Sections

ML interview: unsupervised and semi-supervised anomaly detection for tabular, logs, and monitoring — Isolation Forest path length, LOF, autoencoder reconstruction, ECOD tail-scores, PyOD, contamination, concept drift, and precision@K when ground-truth labels are rare.

58 min read 13 sections 8 interview questions

Anomaly DetectionIsolation ForestLOFAutoencoderECODOne-Class SVMPyODReconstruction ErrorUnsupervised LearningContaminationPrecision at KMachine Learning InterviewFraudMonitoringConcept Drift

Why 'Anomaly' Is Three Different Interview Problems

Interview prep often collapses anomaly detection, novelty detection, and outlier detection into one phrase. In production, they are different failure modes.

Outlier usually means: this point is far from the bulk of the training distribution. Novelty means: the model has never seen a pattern like this (often phrased as open-set recognition or low-density regions). Anomaly means: for this business object (transaction, host, user session), something is wrong relative to the expected behavior class — the norm may be multi-modal, not a single cluster.

Unsupervised anomaly training assumes a large majority of normal points and a small contamination rate of abnormal points mixed in, or a completely clean normal training set. If your training set already contains 5% attack traffic that looks like 5% of traffic, the unsupervised method learns 'attacks are part of the bulk' and you get silent failure.

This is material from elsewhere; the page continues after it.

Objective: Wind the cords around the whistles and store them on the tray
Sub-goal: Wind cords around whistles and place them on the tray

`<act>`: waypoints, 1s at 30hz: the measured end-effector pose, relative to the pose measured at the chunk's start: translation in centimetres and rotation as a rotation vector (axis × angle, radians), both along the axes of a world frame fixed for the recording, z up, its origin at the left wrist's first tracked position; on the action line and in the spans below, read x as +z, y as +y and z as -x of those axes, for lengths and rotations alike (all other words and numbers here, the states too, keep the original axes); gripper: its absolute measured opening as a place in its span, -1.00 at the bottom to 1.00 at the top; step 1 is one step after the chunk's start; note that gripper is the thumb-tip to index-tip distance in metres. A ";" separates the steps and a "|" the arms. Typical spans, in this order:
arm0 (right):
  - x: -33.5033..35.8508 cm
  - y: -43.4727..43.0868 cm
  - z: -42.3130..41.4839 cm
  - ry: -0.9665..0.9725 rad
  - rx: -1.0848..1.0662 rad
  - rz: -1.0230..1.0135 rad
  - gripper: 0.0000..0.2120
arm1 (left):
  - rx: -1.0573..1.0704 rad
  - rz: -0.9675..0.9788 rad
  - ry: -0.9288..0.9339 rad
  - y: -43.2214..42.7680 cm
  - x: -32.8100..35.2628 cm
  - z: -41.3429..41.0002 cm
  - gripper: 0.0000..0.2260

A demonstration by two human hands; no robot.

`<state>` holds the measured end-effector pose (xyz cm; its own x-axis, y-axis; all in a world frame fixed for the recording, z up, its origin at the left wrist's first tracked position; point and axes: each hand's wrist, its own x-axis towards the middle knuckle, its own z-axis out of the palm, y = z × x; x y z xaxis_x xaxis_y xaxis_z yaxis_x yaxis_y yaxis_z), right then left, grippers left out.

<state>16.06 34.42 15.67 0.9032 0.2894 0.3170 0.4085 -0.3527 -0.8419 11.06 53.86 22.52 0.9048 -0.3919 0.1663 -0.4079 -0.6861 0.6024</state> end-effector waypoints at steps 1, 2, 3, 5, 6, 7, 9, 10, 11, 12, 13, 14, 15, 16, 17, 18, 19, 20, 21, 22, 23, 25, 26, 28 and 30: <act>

The metric trap: without true anomaly labels, you only have proxy scores. Even with a validation set, rare positives make precision/recall estimates high-variance. The operational metric is often precision@K (top-K alerts a human can review) or time-to-detect under a false-positive budget, not a single AUC from a shuffled test split.

IMPORTANT

What Interviewers Evaluate (DRIFT)

Define: anomaly vs outlier, supervised vs unsupervised, contamination vs clean normal training data.

Reason: path-length (Isolation Forest) vs local density (LOF) vs reconstruction (autoencoders) vs multivariate tail probability (ECOD).

Identify failure: unlabeled training contaminated; scoring drift; treating anomaly scores as calibrated probabilities; evaluating with accuracy when the positive class is on the order of ~0.1% in typical severe-fraud style regimes and labels are missing.

Fix / alternative: one-class SVM for low-D geometry; VAEs or flows for generative scores; two-stage (filter + classifier); semi-supervised or weak labels; ensemble scores from PyOD.

Test / validate: stability under subsampling, alert budgets, per-segment false-positive rates, backtesting after concept drift, shadow scoring before promote.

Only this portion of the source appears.